A good tip that you can use to ease into talking about sex is by sharing porn or erotic short stories as a way to bring up new ideas or desires and using the images or words as a “bouncing-off points to get into specifics”.

 

To avoid being sound accusing, use “I” statements such as “I feel that ……” instead of “You make me feel…….” You should also avoid talking down to your spouse and assuming he/she knows what you are thinking. Communication is not just talking as listening is equally important. Avoid interrupting when your partner is talking. Listen carefully throughout the discussion can help to keep the conversation calm and less emotionally charged.

 

It is also very important to ask questions to get your partner’s views and suggestions.

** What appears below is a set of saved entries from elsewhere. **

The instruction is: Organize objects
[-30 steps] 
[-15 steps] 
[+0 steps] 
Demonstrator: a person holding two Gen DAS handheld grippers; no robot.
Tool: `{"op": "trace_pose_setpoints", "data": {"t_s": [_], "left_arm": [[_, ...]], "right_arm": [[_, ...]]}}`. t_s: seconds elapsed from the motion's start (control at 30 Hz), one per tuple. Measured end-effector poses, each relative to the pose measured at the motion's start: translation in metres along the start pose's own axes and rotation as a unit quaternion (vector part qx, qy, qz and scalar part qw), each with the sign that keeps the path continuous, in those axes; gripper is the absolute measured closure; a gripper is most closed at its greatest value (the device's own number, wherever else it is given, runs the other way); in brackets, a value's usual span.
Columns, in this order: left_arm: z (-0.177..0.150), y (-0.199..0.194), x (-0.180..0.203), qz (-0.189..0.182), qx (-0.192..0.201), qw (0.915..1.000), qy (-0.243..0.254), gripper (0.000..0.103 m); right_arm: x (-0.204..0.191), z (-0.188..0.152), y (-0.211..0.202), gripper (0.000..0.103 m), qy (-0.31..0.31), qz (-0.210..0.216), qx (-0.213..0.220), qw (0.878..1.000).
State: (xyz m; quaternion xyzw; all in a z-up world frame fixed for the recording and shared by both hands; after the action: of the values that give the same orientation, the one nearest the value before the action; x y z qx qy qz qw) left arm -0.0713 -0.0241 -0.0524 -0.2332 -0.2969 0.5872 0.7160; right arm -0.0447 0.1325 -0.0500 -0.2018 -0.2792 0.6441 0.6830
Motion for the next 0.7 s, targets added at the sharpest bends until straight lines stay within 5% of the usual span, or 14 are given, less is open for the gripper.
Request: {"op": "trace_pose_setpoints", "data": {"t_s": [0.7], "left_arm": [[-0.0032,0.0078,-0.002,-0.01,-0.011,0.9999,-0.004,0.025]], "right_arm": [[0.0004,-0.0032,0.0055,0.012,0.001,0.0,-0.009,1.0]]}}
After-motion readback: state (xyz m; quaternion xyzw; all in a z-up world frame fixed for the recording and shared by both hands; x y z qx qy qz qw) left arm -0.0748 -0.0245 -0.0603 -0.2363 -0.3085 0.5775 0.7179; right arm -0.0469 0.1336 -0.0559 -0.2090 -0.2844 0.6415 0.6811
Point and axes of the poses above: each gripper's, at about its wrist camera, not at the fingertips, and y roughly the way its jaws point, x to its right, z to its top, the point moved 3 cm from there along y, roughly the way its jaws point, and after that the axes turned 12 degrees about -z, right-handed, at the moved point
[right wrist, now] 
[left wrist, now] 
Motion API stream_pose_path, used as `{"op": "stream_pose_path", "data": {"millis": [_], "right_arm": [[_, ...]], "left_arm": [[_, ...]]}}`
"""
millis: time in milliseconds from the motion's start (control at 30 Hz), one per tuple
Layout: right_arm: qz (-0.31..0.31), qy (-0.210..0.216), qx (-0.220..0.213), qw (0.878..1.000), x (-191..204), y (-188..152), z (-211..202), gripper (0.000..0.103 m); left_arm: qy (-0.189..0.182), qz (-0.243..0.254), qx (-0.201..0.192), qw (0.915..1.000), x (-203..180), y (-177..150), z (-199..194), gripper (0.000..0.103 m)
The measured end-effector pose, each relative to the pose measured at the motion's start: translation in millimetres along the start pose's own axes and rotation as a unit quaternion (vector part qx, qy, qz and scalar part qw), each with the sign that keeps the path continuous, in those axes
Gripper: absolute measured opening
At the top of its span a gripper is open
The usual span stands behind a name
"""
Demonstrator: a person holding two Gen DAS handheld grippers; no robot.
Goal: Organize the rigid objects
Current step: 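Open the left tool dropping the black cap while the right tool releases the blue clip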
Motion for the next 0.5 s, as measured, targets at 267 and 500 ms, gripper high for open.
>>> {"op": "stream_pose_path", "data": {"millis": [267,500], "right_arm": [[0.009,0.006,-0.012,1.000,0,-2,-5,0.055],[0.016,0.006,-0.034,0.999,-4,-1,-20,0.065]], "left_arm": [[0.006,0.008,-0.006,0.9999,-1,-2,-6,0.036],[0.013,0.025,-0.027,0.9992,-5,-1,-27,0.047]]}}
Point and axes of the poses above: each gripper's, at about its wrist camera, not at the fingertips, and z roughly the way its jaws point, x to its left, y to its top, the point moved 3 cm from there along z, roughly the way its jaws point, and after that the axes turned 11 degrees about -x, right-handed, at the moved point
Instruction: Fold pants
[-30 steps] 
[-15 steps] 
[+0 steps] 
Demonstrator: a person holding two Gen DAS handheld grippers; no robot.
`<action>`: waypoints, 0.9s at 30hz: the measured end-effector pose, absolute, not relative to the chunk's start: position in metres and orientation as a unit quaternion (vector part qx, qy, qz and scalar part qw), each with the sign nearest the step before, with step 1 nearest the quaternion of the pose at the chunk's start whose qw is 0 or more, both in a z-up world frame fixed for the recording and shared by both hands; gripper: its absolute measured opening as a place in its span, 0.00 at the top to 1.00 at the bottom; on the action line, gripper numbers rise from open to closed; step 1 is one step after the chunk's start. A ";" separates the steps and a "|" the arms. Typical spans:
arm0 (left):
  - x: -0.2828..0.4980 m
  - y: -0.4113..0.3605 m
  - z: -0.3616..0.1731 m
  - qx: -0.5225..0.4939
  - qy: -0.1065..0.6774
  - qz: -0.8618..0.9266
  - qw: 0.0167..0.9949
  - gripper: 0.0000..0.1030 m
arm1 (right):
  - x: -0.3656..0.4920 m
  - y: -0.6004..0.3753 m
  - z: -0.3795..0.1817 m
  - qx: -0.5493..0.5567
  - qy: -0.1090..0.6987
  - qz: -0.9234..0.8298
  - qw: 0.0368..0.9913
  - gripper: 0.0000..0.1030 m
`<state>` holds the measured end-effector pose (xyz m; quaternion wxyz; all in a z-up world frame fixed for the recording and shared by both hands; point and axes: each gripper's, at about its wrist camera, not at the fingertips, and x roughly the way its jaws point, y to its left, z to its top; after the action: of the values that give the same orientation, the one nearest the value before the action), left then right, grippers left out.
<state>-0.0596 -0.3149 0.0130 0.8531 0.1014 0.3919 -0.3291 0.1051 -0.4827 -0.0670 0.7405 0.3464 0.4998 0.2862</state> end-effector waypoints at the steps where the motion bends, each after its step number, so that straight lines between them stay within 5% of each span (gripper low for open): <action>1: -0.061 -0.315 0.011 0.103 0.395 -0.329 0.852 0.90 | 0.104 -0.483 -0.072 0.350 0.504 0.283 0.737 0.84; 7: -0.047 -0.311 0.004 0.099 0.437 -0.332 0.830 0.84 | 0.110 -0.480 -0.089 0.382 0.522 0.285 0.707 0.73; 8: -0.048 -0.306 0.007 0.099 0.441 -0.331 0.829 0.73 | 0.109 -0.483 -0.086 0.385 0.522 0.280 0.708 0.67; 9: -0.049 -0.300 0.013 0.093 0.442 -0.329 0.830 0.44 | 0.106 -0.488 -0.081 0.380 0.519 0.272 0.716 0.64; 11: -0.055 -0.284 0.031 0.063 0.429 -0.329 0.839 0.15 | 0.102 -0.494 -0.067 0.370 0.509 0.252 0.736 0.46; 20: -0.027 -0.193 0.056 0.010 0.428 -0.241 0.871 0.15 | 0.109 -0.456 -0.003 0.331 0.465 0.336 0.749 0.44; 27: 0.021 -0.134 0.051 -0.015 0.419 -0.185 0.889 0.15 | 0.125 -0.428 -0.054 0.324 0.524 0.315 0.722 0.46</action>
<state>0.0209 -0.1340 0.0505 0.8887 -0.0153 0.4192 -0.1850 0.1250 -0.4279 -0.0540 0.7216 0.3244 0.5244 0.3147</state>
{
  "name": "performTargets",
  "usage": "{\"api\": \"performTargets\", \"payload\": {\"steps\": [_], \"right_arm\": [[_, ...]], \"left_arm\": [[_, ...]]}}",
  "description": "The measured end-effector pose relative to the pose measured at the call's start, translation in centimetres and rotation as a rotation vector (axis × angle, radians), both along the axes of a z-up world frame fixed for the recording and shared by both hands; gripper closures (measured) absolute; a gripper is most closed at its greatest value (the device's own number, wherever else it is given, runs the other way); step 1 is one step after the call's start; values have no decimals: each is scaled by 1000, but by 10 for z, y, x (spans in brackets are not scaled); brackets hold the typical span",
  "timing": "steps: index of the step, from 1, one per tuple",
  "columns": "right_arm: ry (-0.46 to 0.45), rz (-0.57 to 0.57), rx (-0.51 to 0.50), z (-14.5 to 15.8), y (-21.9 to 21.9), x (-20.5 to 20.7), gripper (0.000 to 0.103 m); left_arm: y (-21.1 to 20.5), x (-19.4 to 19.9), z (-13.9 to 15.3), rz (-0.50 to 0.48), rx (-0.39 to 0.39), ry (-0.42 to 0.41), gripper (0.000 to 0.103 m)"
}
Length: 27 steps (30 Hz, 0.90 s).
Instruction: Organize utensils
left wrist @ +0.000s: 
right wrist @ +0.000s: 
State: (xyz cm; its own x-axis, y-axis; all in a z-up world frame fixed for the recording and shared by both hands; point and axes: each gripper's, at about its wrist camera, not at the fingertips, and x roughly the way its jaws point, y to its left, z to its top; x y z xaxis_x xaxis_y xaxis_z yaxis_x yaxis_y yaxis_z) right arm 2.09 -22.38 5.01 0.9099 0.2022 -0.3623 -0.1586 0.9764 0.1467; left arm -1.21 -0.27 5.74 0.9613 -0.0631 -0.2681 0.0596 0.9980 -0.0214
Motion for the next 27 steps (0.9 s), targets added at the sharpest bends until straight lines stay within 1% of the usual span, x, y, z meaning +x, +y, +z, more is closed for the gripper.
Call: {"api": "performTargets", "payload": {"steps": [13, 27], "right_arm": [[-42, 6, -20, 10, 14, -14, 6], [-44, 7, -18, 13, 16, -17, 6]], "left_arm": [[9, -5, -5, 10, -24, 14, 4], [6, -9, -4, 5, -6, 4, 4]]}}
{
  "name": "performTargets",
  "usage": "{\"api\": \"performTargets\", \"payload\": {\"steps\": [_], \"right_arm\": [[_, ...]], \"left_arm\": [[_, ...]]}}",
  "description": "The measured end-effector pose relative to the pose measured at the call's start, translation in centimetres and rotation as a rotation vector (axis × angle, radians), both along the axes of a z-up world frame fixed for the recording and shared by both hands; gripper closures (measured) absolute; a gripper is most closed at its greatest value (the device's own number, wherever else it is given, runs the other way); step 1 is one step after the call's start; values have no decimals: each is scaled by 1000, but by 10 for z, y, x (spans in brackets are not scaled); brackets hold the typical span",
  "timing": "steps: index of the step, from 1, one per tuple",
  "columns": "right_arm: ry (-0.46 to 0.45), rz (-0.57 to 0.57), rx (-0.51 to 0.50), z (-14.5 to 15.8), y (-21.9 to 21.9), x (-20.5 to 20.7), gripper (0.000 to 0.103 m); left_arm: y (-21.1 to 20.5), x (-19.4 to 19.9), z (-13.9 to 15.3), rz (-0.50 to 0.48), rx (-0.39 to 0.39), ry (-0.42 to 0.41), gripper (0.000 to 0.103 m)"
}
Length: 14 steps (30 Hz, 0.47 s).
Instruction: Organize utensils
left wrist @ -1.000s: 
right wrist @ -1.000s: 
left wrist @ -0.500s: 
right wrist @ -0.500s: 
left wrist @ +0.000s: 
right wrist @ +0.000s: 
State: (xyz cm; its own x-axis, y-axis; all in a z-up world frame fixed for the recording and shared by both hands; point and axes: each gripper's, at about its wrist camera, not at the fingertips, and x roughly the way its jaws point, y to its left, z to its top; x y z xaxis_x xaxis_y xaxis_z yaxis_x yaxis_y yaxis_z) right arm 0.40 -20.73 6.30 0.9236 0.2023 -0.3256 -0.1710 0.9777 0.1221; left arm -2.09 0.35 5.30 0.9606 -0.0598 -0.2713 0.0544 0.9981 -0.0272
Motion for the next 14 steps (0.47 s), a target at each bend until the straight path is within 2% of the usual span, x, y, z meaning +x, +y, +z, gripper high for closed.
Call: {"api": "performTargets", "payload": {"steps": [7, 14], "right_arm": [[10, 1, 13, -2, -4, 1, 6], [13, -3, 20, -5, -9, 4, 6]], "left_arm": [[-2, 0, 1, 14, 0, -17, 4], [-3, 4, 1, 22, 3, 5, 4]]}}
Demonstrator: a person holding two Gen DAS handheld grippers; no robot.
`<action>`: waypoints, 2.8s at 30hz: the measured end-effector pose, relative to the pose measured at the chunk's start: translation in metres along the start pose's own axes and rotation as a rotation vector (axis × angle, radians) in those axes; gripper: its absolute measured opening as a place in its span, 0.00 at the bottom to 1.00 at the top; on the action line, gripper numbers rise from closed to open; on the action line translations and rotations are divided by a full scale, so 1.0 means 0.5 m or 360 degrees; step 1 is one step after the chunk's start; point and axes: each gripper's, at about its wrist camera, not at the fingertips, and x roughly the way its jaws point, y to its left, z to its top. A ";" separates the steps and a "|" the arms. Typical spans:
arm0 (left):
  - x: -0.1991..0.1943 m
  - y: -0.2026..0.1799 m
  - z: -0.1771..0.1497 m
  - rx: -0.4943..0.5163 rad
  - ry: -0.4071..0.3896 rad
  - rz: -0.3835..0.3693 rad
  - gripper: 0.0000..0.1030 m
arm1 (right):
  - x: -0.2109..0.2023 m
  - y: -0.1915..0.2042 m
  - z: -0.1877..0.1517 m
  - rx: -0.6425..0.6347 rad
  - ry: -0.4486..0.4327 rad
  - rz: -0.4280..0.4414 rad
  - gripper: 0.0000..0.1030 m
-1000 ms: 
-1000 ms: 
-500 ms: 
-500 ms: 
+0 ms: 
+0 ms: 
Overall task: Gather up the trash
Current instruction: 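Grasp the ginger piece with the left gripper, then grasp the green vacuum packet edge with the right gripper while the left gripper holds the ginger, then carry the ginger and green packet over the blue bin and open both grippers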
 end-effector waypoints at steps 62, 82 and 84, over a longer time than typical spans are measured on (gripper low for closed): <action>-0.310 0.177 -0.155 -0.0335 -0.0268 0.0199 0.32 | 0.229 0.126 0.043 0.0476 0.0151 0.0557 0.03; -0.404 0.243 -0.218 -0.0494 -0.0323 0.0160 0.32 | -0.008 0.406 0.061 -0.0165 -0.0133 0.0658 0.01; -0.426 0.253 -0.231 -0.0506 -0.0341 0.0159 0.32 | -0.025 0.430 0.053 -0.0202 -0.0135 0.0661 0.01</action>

This is especially good if you have a partner who is unwilling to have this conversation. If you want to bring up certain products or toys that you feel will help your relationship, assure your partner first by telling him/her that you love and care for him/her and then you present the product or toy as something that will enhance his/her pleasure and give both of you more options when making love.

 

An important thing not to neglect is to pay attention to your body language as well as your partner’s. Do you and your partner’s posture and facial expressions give the impression of being defensive or feeling uncomfortable? Attention to body language will help you to gauge how the conversation is going, so that you can make adjustments along the way if things are not going smoothly.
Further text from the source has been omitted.